# [What needs to be done]
Reproduce the records without their pictures, keeping every word as it is.

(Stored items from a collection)
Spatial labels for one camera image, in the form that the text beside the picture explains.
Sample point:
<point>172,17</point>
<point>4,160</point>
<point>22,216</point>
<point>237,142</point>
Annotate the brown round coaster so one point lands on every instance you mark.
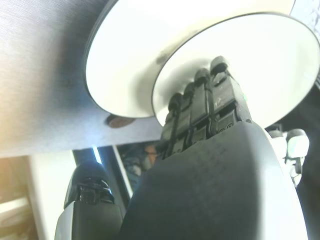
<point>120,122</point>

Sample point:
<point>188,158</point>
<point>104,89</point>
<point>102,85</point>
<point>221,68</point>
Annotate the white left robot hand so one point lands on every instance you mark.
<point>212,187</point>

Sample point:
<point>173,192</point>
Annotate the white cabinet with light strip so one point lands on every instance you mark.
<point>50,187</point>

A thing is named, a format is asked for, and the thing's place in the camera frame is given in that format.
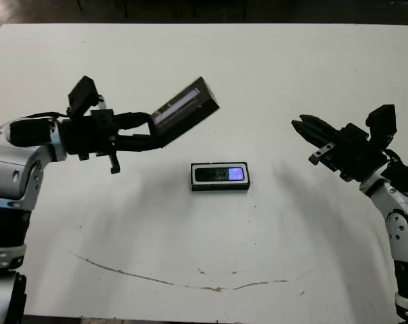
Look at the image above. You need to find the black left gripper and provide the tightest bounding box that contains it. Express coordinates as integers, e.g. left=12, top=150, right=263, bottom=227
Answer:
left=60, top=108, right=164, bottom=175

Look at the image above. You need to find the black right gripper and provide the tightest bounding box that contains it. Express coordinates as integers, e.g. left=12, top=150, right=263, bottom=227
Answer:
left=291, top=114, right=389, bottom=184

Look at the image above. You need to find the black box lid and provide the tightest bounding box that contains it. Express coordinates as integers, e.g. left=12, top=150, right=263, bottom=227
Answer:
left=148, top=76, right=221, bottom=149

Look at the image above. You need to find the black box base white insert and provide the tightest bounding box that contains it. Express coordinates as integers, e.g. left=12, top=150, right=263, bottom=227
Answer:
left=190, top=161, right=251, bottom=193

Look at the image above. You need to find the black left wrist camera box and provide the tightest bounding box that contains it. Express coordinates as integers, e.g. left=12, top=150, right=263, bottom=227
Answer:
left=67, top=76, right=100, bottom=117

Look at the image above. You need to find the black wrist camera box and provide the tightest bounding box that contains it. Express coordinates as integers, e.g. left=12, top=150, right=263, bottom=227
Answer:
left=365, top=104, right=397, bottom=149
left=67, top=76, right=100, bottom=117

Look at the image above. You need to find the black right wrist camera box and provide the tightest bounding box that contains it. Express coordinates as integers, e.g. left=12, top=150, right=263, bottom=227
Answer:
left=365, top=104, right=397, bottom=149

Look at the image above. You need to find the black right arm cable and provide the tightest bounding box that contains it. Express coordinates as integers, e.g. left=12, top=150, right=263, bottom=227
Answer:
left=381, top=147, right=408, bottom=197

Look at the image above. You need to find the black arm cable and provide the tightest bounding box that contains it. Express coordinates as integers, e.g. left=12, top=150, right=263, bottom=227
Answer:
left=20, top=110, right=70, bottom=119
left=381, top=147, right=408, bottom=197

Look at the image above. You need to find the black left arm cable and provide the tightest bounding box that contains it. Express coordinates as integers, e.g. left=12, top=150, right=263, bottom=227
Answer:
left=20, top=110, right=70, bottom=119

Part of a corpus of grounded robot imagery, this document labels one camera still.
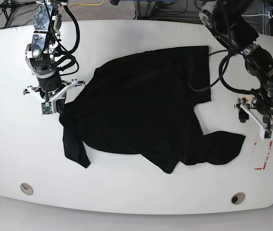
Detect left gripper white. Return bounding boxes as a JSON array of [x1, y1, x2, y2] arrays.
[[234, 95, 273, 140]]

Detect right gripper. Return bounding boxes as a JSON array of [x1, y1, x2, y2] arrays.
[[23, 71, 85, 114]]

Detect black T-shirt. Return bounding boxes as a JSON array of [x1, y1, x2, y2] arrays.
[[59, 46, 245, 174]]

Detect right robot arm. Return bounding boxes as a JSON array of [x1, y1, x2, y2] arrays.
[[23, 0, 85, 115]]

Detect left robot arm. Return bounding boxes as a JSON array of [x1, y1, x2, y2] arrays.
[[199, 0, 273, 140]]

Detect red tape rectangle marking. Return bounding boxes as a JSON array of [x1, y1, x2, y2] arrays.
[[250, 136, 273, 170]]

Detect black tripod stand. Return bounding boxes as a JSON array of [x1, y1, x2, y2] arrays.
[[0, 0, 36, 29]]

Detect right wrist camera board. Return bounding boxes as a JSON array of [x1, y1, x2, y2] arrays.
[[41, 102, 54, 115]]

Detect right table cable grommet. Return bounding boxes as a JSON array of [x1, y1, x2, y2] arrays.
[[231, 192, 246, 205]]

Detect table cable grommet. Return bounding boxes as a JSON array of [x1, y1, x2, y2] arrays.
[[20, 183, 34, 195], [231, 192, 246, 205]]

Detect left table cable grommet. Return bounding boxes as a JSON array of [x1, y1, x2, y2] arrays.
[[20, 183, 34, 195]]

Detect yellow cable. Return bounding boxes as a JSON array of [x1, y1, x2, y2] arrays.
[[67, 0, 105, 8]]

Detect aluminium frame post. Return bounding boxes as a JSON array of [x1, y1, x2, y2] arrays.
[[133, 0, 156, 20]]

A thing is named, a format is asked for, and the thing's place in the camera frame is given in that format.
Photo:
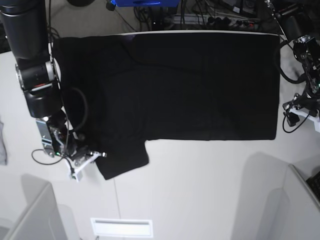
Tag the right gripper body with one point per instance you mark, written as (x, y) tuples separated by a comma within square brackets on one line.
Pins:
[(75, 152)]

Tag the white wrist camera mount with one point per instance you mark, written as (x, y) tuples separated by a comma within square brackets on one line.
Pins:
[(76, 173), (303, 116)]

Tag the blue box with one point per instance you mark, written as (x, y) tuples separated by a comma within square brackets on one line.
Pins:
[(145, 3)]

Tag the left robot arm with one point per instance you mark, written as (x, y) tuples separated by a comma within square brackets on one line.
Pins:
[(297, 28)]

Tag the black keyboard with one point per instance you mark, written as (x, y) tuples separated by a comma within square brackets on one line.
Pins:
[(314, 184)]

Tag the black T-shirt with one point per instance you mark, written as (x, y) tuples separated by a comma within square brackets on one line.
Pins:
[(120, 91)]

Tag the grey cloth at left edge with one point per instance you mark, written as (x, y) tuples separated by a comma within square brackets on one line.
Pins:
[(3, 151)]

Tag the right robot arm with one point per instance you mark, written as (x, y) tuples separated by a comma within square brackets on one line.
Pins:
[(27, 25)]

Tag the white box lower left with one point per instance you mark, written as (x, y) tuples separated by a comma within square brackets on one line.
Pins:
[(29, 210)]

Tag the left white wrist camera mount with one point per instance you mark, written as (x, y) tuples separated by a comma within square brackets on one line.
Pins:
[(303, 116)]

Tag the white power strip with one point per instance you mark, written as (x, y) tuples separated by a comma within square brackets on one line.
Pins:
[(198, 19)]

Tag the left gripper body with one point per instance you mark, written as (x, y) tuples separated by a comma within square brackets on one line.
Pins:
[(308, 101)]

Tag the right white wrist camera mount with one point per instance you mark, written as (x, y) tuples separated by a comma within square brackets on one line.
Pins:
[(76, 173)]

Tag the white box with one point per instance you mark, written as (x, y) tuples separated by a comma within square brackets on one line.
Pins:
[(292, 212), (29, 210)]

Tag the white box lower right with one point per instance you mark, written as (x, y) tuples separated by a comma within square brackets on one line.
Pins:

# [Output of the exercise]
Spatial labels for one camera image, in the form that the text beside the picture explains.
Sample point:
<point>172,17</point>
<point>4,160</point>
<point>22,216</point>
<point>237,142</point>
Annotate the brown round coaster so one point lands on every instance you mark.
<point>120,122</point>

Sample point:
<point>188,158</point>
<point>104,89</point>
<point>102,85</point>
<point>221,68</point>
Annotate the white left robot hand so one point lands on every instance you mark.
<point>212,187</point>

Sample point:
<point>173,192</point>
Annotate the white cabinet with light strip so one point lands on every instance you mark.
<point>50,187</point>

A thing is named, a format is asked for, and the thing's place in the camera frame is given in that format.
Look at the image above. You need to find the black left gripper and provide the tightest bounding box that contains it. Express coordinates as integers, e.g. left=12, top=150, right=263, bottom=227
Answer:
left=60, top=108, right=164, bottom=175

Look at the image above. You need to find the black right gripper and provide the tightest bounding box that contains it. Express coordinates as integers, e.g. left=12, top=150, right=263, bottom=227
Answer:
left=291, top=114, right=389, bottom=184

Look at the image above. You need to find the black box lid and provide the tightest bounding box that contains it. Express coordinates as integers, e.g. left=12, top=150, right=263, bottom=227
Answer:
left=148, top=76, right=221, bottom=149

Look at the image above. You need to find the black box base white insert and provide the tightest bounding box that contains it. Express coordinates as integers, e.g. left=12, top=150, right=263, bottom=227
Answer:
left=190, top=161, right=251, bottom=193

Look at the image above. You need to find the black left wrist camera box and provide the tightest bounding box that contains it. Express coordinates as integers, e.g. left=12, top=150, right=263, bottom=227
Answer:
left=67, top=76, right=100, bottom=117

Look at the image above. You need to find the black wrist camera box and provide the tightest bounding box that contains it. Express coordinates as integers, e.g. left=12, top=150, right=263, bottom=227
Answer:
left=365, top=104, right=397, bottom=149
left=67, top=76, right=100, bottom=117

Look at the image above. You need to find the black right wrist camera box and provide the tightest bounding box that contains it. Express coordinates as integers, e.g. left=12, top=150, right=263, bottom=227
Answer:
left=365, top=104, right=397, bottom=149

Look at the image above. You need to find the black right arm cable and provide the tightest bounding box that contains it. Express coordinates as integers, e.g. left=12, top=150, right=263, bottom=227
Answer:
left=381, top=147, right=408, bottom=197

Look at the image above. You need to find the black arm cable and provide the tightest bounding box that contains it. Express coordinates as integers, e.g. left=12, top=150, right=263, bottom=227
Answer:
left=20, top=110, right=70, bottom=119
left=381, top=147, right=408, bottom=197

Look at the image above. You need to find the black left arm cable and provide the tightest bounding box that contains it. Express coordinates as integers, e.g. left=12, top=150, right=263, bottom=227
Answer:
left=20, top=110, right=70, bottom=119

Part of a corpus of grounded robot imagery, this document labels one camera still.
Detect left gripper white. Return bounding boxes as a JSON array of [x1, y1, x2, y2] arrays.
[[234, 95, 273, 140]]

Detect right gripper. Return bounding boxes as a JSON array of [x1, y1, x2, y2] arrays.
[[23, 71, 85, 114]]

Detect black T-shirt. Return bounding boxes as a JSON array of [x1, y1, x2, y2] arrays.
[[59, 46, 245, 174]]

Detect right robot arm. Return bounding boxes as a JSON array of [x1, y1, x2, y2] arrays.
[[23, 0, 85, 115]]

Detect left robot arm. Return bounding boxes as a JSON array of [x1, y1, x2, y2] arrays.
[[199, 0, 273, 140]]

Detect red tape rectangle marking. Return bounding boxes as a JSON array of [x1, y1, x2, y2] arrays.
[[250, 136, 273, 170]]

Detect black tripod stand. Return bounding boxes as a JSON array of [x1, y1, x2, y2] arrays.
[[0, 0, 36, 29]]

Detect right wrist camera board. Return bounding boxes as a JSON array of [x1, y1, x2, y2] arrays.
[[41, 102, 54, 115]]

Detect right table cable grommet. Return bounding boxes as a JSON array of [x1, y1, x2, y2] arrays.
[[231, 192, 246, 205]]

Detect table cable grommet. Return bounding boxes as a JSON array of [x1, y1, x2, y2] arrays.
[[20, 183, 34, 195], [231, 192, 246, 205]]

Detect left table cable grommet. Return bounding boxes as a JSON array of [x1, y1, x2, y2] arrays.
[[20, 183, 34, 195]]

Detect yellow cable. Return bounding boxes as a JSON array of [x1, y1, x2, y2] arrays.
[[67, 0, 105, 8]]

Detect aluminium frame post. Return bounding boxes as a JSON array of [x1, y1, x2, y2] arrays.
[[133, 0, 156, 20]]

A thing is named, a format is asked for, and the thing's place in the camera frame is given in that format.
Photo:
Tag the right gripper body with one point per instance you mark, written as (x, y) tuples separated by a comma within square brackets on one line.
Pins:
[(75, 152)]

Tag the white wrist camera mount with one point per instance you mark, written as (x, y) tuples separated by a comma within square brackets on one line.
Pins:
[(76, 173), (303, 116)]

Tag the blue box with one point per instance you mark, written as (x, y) tuples separated by a comma within square brackets on one line.
Pins:
[(145, 3)]

Tag the left robot arm with one point per instance you mark, written as (x, y) tuples separated by a comma within square brackets on one line.
Pins:
[(297, 28)]

Tag the black keyboard with one point per instance you mark, written as (x, y) tuples separated by a comma within square brackets on one line.
Pins:
[(314, 184)]

Tag the black T-shirt with one point per instance you mark, written as (x, y) tuples separated by a comma within square brackets on one line.
Pins:
[(120, 91)]

Tag the grey cloth at left edge with one point per instance you mark, written as (x, y) tuples separated by a comma within square brackets on one line.
Pins:
[(3, 151)]

Tag the right robot arm with one point per instance you mark, written as (x, y) tuples separated by a comma within square brackets on one line.
Pins:
[(27, 25)]

Tag the white box lower left with one point per instance you mark, written as (x, y) tuples separated by a comma within square brackets on one line.
Pins:
[(29, 210)]

Tag the left white wrist camera mount with one point per instance you mark, written as (x, y) tuples separated by a comma within square brackets on one line.
Pins:
[(303, 116)]

Tag the white power strip with one point per instance you mark, written as (x, y) tuples separated by a comma within square brackets on one line.
Pins:
[(198, 19)]

Tag the left gripper body with one point per instance you mark, written as (x, y) tuples separated by a comma within square brackets on one line.
Pins:
[(308, 101)]

Tag the right white wrist camera mount with one point per instance you mark, written as (x, y) tuples separated by a comma within square brackets on one line.
Pins:
[(76, 173)]

Tag the white box with one point per instance you mark, written as (x, y) tuples separated by a comma within square brackets on one line.
Pins:
[(292, 212), (29, 210)]

Tag the white box lower right with one point per instance you mark, written as (x, y) tuples separated by a comma within square brackets on one line.
Pins:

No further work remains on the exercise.